Day 1 of cycle 2 is this Wednesday.
1 Cycle Down, 7 To Go!

Surgery

Two weeks ago I traveled to Cleveland for my lung surgery. The surgery went well as expected. I was the first surgery of the day. My mom and I arrived at the hospital at 6 a.m, and I was knocked out by 7 a.m. The surgery took about an hour. The surgeon removed a wedge measuring 6.2x2.2x1.1 cm which was smaller than last year, but the nodule itself was larger measuring 0.9x0.5x0.3 cm. The surgeon was surprised by the minimal amount of scar tissue from last year's surgery. The margins were clean as well. Unsurprisingly, the nodule was Ewing's. This is officially my second recurrence.

I had some nausea coming out of the surgery, and I did throw up once, but other than that I did pretty well in the hospital afterwards. I was discharged the following day. The six hour drive home from the hospital wasn't fun, but we got home after a few breaks.

As for the trial, I did not make enough vaccine to get to the random selection phase, so I'm out. I made 3 vials, so the nodule was alive, but there just weren't enough cells there. I'm obviously very disappointed about this. I spent a lot of time researching, traveling, visiting, and most of all waiting for the trial to start. I could have had the surgery months ago and been halfway through my chemo by now, but I think it has all been worth it. I have another great oncologist working my case, and I won't have regrets about not trying to get on the trial. At least I won't have to worry about flights and hotels for the next 9 months. Also, it was a good thing that the nodule didn't really grow that much over the past year. An important thing to keep in mind is that there was no guarantee that the immunotherapy trial would have cured me anyway. There is no guarantee it will cure more patients than the treatment I will be receiving now. I will be following the study, and I hope it has great results. Maybe it will be FDA approved someday.

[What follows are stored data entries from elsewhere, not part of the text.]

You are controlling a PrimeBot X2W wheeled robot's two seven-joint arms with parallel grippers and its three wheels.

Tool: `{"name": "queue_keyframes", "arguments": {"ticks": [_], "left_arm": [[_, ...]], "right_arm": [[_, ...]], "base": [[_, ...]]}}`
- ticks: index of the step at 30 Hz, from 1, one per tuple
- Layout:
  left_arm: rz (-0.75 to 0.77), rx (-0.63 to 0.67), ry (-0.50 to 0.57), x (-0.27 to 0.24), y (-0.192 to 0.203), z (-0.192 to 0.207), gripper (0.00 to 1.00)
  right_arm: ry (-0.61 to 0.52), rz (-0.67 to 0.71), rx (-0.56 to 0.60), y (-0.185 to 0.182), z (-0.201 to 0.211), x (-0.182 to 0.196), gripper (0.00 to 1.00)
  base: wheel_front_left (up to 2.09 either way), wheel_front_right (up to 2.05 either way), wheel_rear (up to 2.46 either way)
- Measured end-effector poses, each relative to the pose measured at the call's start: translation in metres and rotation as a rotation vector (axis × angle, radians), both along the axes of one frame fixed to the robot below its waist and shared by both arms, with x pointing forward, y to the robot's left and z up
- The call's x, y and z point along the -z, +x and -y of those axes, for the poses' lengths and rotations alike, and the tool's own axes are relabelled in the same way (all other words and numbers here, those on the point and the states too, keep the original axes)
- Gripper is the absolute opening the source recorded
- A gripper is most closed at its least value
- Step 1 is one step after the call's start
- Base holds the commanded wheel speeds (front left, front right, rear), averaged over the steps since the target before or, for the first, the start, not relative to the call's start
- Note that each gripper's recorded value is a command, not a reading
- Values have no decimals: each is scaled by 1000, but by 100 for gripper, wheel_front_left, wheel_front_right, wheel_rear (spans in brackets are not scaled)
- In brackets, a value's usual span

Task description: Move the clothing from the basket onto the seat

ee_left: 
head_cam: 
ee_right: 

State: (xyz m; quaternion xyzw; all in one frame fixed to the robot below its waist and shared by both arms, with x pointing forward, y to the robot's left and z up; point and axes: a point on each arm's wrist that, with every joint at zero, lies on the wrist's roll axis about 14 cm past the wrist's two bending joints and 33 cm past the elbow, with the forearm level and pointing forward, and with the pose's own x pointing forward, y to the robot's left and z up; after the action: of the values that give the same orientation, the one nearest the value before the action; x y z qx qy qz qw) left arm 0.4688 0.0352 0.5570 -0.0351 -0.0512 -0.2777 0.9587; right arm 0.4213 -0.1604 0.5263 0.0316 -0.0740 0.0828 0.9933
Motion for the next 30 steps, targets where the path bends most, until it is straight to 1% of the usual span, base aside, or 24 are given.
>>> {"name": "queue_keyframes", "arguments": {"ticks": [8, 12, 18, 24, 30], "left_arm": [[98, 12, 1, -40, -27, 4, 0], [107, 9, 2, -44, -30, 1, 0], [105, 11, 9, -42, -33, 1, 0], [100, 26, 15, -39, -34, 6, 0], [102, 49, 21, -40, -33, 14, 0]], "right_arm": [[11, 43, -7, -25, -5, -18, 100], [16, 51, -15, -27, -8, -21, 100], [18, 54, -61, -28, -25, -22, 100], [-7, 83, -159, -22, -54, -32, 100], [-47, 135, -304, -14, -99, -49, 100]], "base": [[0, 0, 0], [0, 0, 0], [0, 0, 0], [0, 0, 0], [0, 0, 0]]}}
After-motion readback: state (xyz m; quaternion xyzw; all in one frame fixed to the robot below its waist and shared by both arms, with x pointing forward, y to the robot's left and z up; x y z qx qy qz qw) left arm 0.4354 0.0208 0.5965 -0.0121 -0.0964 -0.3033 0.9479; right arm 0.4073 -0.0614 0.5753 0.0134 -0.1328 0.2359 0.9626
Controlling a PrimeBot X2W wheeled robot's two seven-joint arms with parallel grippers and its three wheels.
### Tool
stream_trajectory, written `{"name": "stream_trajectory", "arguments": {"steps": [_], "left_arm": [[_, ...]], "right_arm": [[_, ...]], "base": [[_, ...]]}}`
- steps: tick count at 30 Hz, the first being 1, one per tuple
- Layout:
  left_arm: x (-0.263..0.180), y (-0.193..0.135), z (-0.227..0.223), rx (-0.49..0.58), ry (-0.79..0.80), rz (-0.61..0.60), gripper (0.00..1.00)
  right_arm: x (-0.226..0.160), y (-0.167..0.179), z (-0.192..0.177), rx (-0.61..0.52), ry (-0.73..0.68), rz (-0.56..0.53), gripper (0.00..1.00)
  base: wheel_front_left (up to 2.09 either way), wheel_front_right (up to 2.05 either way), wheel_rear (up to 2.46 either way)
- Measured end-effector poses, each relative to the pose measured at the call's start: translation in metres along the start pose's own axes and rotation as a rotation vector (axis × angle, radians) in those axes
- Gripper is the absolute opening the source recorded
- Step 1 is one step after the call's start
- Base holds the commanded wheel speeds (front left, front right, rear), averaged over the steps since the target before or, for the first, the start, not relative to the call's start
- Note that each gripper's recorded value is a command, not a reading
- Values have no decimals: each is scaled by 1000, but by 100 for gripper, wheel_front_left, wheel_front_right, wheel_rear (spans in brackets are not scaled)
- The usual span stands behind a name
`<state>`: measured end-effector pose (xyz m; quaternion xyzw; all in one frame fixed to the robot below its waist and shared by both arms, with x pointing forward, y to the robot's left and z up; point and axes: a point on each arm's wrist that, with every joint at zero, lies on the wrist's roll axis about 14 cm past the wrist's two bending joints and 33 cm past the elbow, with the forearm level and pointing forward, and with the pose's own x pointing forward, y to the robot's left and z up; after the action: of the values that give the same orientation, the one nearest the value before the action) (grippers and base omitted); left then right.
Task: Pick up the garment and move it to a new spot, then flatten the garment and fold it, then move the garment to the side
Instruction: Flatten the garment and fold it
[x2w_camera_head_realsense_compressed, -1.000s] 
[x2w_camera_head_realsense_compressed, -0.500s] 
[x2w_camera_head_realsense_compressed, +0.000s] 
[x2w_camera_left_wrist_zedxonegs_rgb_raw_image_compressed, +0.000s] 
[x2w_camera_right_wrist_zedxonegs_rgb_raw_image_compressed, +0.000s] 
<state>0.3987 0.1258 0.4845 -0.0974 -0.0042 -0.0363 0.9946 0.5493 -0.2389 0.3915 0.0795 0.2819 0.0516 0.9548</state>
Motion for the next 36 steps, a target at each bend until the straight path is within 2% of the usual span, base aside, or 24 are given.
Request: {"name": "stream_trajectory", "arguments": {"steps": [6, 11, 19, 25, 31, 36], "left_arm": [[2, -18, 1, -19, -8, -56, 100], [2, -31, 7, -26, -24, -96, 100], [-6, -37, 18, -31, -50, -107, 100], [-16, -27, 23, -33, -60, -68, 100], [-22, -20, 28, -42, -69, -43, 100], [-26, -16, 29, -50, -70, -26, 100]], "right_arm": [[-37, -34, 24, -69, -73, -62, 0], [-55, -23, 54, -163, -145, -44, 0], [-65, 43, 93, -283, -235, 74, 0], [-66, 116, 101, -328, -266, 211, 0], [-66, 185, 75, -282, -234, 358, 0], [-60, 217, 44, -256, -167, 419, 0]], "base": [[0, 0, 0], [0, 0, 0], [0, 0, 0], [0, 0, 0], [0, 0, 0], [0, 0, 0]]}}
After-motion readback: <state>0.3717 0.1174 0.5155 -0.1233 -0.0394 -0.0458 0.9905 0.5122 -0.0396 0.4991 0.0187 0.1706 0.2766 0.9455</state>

Recovery has been similar to last year. It was pretty painful to breath, cough, sneeze, etc for about a week after surgery, but the painkillers helped manage it. Currently, I have pain at the incision sites, and my lung is still swollen. If I breathe in deeply, my right lung feels tight. I've been pushing myself to keep moving, whether it is with short walks or activity around the house.

Today, I had an appointment with a new oncologist that I was set up with at Virginia Commonwealth University. The appointment went well. I really like him. VCU is only 20 minutes away from me and is a very well rated hospital. The plan is to do 6 months of the IT chemotherapy regimen. It will be 5 days every 3 weeks, and it will all be done orally. I'm hoping to begin chemo on Monday, but it may be pushed back another week due to insurance authorizations and having the drug available for me.

I'm both nervous and anxious about my upcoming treatment. I'm looking forward to beginning my chemotherapy, and being one step closer to getting better. With that said, the further I have gotten out from being on chemo, the more I have grown to dread going back on it again. I'm worried about the side effects of the treatment, and being able to adjust to combat them. From what I've seen some people have no problems on this regimen and some people have to go off of it because they can't tolerate it. I did well on the first chemo regimen, but that doesn't mean I'll do well with this one. Well, like everything in this journey, I just have to pray and hope for the best. I'll keep you all updated.